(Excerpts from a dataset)
══════════
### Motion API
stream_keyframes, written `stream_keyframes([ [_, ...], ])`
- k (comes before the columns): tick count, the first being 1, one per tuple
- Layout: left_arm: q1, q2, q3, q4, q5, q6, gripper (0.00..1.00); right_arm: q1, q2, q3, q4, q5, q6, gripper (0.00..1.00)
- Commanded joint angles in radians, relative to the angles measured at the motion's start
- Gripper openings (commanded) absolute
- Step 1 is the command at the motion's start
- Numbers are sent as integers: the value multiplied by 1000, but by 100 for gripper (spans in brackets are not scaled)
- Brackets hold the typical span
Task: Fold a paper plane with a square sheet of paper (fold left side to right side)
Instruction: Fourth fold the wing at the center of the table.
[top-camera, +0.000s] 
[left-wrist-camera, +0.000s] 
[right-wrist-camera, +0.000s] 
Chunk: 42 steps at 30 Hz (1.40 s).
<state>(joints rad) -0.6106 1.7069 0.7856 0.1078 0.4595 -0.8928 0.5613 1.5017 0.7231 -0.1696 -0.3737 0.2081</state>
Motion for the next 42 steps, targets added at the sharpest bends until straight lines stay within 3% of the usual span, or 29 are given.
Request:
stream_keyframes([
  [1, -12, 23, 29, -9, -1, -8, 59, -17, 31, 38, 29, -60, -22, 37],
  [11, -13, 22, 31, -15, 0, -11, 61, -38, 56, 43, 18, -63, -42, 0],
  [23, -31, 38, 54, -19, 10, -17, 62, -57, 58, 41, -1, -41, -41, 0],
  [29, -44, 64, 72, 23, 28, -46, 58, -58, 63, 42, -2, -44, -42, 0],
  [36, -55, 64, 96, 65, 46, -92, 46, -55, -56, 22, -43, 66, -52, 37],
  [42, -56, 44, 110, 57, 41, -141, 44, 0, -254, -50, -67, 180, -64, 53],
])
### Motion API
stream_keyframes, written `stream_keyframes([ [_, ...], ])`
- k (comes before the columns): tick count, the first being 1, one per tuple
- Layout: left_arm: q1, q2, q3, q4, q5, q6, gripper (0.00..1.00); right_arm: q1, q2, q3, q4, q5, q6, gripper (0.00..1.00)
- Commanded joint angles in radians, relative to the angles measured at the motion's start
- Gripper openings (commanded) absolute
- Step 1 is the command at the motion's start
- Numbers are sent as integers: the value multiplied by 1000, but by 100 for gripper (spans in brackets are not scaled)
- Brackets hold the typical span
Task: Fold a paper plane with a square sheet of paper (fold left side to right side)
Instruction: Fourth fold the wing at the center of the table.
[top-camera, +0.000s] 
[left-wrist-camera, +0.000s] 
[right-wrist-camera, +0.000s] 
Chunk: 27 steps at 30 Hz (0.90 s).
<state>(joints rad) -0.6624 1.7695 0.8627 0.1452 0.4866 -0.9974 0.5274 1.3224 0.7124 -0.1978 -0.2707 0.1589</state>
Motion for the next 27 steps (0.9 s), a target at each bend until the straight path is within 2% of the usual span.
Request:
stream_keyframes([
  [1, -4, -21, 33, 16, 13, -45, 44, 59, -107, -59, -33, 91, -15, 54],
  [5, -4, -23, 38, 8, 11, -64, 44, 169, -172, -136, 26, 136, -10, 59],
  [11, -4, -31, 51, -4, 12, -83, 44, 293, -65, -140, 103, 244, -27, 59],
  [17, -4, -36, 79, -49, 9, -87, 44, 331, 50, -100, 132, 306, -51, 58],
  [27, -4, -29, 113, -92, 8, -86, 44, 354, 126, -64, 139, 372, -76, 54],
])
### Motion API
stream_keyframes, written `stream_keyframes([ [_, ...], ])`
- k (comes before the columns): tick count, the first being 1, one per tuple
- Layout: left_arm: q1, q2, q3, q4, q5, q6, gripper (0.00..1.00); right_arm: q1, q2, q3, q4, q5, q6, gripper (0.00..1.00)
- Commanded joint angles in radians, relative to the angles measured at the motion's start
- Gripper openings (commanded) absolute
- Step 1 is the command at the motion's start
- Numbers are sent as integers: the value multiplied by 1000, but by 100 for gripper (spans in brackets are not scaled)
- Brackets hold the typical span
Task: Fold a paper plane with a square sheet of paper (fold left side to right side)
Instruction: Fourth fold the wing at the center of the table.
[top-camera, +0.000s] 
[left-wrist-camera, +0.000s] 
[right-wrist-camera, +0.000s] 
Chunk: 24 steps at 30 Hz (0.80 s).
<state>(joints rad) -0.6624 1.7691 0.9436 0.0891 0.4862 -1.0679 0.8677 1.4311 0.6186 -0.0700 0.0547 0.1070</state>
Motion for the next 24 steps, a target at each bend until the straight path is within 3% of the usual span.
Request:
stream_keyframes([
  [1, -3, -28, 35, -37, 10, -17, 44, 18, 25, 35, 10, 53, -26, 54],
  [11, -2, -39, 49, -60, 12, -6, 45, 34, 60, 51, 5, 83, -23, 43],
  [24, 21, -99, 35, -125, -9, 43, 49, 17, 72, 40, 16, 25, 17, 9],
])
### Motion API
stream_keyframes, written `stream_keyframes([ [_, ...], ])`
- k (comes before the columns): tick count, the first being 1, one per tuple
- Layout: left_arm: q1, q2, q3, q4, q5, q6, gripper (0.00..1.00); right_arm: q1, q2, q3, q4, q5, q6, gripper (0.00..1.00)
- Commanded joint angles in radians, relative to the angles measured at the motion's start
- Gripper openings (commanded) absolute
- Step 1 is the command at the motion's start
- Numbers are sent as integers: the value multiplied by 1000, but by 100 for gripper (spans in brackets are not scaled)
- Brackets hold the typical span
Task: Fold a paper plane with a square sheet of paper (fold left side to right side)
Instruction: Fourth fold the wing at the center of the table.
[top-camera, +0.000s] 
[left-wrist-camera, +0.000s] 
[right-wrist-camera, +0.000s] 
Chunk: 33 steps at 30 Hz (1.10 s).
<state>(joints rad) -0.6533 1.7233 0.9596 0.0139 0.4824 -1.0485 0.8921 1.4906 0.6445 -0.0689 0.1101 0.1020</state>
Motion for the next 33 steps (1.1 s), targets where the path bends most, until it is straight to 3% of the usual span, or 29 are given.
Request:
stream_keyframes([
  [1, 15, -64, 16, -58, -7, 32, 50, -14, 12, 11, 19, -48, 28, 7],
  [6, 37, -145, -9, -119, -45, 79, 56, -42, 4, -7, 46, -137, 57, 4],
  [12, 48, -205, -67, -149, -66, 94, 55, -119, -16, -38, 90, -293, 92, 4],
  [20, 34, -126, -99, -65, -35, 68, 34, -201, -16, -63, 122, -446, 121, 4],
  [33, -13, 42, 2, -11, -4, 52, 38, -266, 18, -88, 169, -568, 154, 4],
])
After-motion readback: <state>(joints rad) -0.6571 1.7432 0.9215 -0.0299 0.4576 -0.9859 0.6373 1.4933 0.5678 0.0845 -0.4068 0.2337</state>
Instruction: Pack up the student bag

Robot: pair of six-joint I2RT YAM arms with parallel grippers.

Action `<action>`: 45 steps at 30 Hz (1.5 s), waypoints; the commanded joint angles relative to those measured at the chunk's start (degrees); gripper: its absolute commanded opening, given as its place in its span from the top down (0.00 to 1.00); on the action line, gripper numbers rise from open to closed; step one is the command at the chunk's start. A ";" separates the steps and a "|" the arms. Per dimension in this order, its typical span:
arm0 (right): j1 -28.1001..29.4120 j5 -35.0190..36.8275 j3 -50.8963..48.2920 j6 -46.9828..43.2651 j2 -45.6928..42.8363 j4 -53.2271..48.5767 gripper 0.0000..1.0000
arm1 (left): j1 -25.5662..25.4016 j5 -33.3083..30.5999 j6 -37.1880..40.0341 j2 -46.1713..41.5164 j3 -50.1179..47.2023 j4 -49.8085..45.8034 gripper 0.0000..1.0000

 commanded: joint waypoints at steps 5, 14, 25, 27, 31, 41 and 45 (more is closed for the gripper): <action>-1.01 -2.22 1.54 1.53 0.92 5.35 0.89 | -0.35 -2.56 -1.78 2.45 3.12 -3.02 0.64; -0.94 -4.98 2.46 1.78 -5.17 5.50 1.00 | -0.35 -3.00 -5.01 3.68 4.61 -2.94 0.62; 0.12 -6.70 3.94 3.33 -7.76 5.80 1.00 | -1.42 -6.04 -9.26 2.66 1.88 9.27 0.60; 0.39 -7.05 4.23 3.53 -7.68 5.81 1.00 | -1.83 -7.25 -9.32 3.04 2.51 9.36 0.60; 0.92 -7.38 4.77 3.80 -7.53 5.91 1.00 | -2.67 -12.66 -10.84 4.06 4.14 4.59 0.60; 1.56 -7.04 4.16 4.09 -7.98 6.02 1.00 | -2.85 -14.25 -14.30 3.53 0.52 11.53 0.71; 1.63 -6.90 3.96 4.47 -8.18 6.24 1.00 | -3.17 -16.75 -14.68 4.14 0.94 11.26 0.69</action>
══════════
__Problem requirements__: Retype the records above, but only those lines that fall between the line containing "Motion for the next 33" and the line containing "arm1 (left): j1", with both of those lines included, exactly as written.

__Answer to this task__:
Motion for the next 33 steps (1.1 s), targets where the path bends most, until it is straight to 3% of the usual span, or 29 are given.
Request:
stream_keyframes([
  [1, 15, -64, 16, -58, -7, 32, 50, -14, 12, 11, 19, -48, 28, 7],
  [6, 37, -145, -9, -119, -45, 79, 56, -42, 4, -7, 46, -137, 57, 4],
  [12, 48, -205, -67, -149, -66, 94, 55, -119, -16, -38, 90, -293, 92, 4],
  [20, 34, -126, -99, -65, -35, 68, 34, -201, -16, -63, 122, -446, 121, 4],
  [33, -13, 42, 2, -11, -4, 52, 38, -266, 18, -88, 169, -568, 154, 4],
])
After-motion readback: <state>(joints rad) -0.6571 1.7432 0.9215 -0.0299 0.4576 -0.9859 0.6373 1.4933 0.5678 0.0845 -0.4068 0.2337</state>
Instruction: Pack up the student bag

Robot: pair of six-joint I2RT YAM arms with parallel grippers.

Action `<action>`: 45 steps at 30 Hz (1.5 s), waypoints; the commanded joint angles relative to those measured at the chunk's start (degrees); gripper: its absolute commanded opening, given as its place in its span from the top down (0.00 to 1.00); on the action line, gripper numbers rise from open to closed; step one is the command at the chunk's start. A ";" separates the steps and a "|" the arms. Per dimension in this order, its typical span:
arm0 (right): j1 -28.1001..29.4120 j5 -35.0190..36.8275 j3 -50.8963..48.2920 j6 -46.9828..43.2651 j2 -45.6928..42.8363 j4 -53.2271..48.5767 gripper 0.0000..1.0000
arm1 (left): j1 -25.5662..25.4016 j5 -33.3083..30.5999 j6 -37.1880..40.0341 j2 -46.1713..41.5164 j3 -50.1179..47.2023 j4 -49.8085..45.8034 gripper 0.0000..1.0000

The exercise requires no further work.